Task to complete
Filter the entries that follow, copying every line in which the word "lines" appears.

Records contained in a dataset

--- START ---

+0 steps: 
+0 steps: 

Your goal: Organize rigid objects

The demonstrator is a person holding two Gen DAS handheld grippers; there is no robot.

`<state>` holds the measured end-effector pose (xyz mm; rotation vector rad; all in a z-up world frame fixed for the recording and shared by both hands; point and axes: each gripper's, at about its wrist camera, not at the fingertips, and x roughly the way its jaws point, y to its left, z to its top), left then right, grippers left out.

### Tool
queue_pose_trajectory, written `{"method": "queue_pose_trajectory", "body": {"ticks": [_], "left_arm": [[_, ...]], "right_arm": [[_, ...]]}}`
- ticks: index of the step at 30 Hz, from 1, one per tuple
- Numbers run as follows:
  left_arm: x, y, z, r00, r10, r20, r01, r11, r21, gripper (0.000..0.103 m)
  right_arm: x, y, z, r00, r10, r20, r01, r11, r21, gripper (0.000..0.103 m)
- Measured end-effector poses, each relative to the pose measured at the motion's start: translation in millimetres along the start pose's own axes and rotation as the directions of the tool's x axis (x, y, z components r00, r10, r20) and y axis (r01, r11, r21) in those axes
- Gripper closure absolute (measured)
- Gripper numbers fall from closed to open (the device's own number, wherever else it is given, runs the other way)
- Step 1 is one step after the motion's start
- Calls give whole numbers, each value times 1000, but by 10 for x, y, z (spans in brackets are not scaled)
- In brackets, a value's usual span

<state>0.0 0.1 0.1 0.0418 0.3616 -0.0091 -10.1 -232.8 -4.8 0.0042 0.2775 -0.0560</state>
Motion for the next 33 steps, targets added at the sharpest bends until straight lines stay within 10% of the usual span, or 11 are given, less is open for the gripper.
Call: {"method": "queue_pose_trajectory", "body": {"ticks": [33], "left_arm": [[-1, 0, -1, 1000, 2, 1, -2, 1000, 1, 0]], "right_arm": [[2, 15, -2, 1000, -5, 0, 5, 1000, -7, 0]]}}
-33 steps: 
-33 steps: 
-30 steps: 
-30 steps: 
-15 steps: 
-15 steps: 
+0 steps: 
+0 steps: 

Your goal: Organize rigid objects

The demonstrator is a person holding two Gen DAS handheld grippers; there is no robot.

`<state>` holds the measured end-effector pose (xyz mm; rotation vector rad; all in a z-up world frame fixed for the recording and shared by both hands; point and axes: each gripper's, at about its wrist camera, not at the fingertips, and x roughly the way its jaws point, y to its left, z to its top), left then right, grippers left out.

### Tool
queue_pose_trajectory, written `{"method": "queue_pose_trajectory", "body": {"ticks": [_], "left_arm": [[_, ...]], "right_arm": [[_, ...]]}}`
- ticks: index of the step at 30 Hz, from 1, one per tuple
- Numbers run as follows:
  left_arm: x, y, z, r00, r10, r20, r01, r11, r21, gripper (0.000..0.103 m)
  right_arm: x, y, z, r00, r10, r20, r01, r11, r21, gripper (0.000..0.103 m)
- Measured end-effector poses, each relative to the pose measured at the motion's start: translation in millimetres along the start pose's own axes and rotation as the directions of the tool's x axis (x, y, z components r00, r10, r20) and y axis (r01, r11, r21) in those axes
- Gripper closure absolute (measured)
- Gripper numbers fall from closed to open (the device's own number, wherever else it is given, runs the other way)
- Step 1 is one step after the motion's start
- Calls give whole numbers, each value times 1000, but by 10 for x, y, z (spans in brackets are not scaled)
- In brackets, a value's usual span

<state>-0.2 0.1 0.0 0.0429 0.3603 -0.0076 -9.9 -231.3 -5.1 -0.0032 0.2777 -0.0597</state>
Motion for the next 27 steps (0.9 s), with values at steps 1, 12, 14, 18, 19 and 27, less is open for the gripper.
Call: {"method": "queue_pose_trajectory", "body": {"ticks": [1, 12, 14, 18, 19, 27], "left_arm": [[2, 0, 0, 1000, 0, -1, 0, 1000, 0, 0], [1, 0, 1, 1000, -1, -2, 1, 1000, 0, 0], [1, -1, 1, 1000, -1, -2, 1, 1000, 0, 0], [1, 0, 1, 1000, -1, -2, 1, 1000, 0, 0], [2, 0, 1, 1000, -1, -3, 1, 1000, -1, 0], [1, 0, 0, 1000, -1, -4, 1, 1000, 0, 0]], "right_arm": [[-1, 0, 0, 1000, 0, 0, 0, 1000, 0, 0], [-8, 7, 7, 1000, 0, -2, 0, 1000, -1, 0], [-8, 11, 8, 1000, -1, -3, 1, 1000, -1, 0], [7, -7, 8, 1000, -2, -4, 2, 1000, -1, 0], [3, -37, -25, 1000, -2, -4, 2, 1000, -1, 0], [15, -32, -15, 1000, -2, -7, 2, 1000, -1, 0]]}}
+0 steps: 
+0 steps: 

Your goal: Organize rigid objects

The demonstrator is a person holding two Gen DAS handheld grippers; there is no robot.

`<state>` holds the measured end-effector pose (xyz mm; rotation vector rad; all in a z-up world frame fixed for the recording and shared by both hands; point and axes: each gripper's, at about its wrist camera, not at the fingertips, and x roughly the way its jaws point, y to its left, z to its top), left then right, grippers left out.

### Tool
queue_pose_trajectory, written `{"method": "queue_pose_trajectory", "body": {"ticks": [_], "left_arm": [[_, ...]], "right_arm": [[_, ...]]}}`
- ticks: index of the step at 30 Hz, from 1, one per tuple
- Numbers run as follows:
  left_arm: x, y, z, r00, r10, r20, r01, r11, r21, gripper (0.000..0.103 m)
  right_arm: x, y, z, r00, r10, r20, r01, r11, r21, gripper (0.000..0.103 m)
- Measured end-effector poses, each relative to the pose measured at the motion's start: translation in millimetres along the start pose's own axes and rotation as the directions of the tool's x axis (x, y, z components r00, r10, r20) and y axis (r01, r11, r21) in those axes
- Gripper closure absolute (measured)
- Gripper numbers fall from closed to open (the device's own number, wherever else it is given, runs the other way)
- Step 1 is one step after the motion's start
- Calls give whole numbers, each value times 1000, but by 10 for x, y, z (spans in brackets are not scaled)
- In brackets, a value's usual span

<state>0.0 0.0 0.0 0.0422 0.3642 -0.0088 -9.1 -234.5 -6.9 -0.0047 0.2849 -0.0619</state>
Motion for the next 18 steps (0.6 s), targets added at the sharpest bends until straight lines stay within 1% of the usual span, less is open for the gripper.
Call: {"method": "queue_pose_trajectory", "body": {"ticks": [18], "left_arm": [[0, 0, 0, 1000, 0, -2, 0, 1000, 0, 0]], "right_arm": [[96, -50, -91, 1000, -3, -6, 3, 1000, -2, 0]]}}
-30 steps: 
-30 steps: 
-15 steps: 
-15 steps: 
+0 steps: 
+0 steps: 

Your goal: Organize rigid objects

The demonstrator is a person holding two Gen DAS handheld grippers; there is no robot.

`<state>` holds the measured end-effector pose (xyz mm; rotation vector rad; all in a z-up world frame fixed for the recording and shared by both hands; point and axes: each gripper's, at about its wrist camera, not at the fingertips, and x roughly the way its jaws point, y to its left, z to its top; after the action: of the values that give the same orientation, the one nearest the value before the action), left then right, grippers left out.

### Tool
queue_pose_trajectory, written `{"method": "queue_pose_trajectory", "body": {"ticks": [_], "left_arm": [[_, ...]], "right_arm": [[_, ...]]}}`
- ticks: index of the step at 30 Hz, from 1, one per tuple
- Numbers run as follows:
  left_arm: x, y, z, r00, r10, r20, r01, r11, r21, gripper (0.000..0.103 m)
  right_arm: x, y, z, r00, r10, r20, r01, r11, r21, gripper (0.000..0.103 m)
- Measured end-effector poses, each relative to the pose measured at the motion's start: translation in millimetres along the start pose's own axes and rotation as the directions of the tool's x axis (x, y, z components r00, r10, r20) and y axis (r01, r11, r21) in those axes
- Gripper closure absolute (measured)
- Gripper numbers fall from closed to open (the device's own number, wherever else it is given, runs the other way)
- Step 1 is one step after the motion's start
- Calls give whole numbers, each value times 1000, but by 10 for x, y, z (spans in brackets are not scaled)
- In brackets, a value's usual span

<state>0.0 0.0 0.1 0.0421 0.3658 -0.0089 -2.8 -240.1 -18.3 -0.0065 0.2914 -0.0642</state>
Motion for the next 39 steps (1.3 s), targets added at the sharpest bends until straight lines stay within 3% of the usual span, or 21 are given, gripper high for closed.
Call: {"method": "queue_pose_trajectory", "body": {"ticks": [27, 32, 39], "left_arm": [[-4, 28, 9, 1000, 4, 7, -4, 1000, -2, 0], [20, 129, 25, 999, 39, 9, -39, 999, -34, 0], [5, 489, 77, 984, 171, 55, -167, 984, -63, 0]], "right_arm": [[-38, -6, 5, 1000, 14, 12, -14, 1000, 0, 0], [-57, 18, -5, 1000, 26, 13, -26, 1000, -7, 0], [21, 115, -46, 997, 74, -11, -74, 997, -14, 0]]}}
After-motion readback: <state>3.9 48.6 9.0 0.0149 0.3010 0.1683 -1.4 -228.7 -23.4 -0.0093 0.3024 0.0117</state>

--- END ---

Reply to the task
Motion for the next 33 steps, targets added at the sharpest bends until straight lines stay within 10% of the usual span, or 11 are given, less is open for the gripper.
Motion for the next 18 steps (0.6 s), targets added at the sharpest bends until straight lines stay within 1% of the usual span, less is open for the gripper.
Motion for the next 39 steps (1.3 s), targets added at the sharpest bends until straight lines stay within 3% of the usual span, or 21 are given, gripper high for closed.

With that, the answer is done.